Now, 80% of US land has infrastructure such as electric plants, transmission, and power lines. In 2021, 80% of U.S. electricity was generated from fossil fuels, down from 90% just 10 years ago. As we’ve discussed in other blogs, the Federal Government is still working on this topic, now with a focus on improving our energy infrastructure with renewable energy sources, marked by key metrics for reducing our reliance on fossil fuels and measurable reductions in greenhouse gas emissions.


Policy Trends in Electrification 

Today, several levels of government and authority have control and jurisdiction over individual, state, and federal energy production. Although a small step, in 2021 the U.S. Environmental Protection Agency (EPA) removed gas appliances from the “most efficient” designation list. As of 2021, Congress is considering the Build Back Better Act, which, if passed, would provide $12.5 billion in funding for electrifying and decarbonizing middle and low-income housing through rebates to retrofit homes and public housing complexes with energy-efficient appliances. While the act has passed the House, it needs to be approved by Congress and signed by President Biden to be instituted into law.   

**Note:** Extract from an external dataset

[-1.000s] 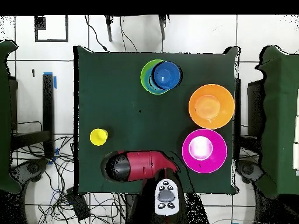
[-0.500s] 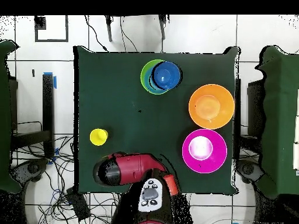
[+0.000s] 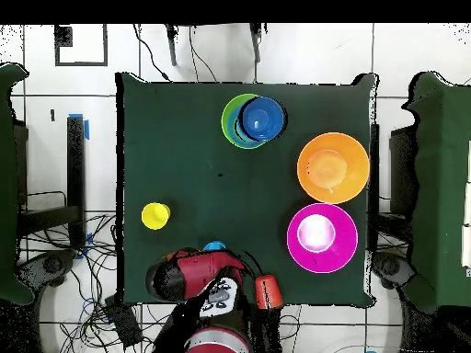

Outside of federal law, individual states hold jurisdiction on electrification in the residential sector. According to a policy brief by the American Council for an Energy-Efficient Economy (ACEEE), only six states, Alaska, California, Colorado, Connecticut, Massachusetts, and Virginia, provide guidelines for fuel substitution or have adopted net zero goals. Ten states have banned fuel-switching from fossil fuel to renewable energy sources, including Arizona, Arkansas, Louisiana, Texas, and West Virginia. All other states either have no policies in place for or against fuel-source switching but allow it in certain cases or have no policies regarding it at all. 


States Making Progress 

Given this information, are there any states that are moving more quickly towards energy independence through electrification? According to the ACEEE’s 2022 report analyzing and researching electrification of buildings, the most extensive programs are on the West Coast and in the Northeast and involve electric hot water heater pumps used alongside other fossil-fuel-based energy sources. 


*Image from ACEEE's 2022 Building Electrification Report. 

More specifically, California is leading in the electrification of newly constructed buildings. According to the 2022 ACEEE report, in July 2021, 49 California municipalities passed laws requiring the construction of all new residential and commercial buildings to have all-electric or pre-wiring for future electric appliances. Additionally, the California Energy Commission released new energy-efficient building standards that, starting in 2023, will incentivize builders to use electric, rather than natural-gas powered heating for both residential and commercial buildings. 


States with policies to encourage electrification also have utility-led programs to encourage electrification. Of these states, CO, NY, MA, and VT are leading the way, with TN and AK anticipating to up their game soon. There is a notable trend among states who rely on transported fossil fuel supply are the states leading the way. The cost of converting to electrification is a viable option for transportation costs.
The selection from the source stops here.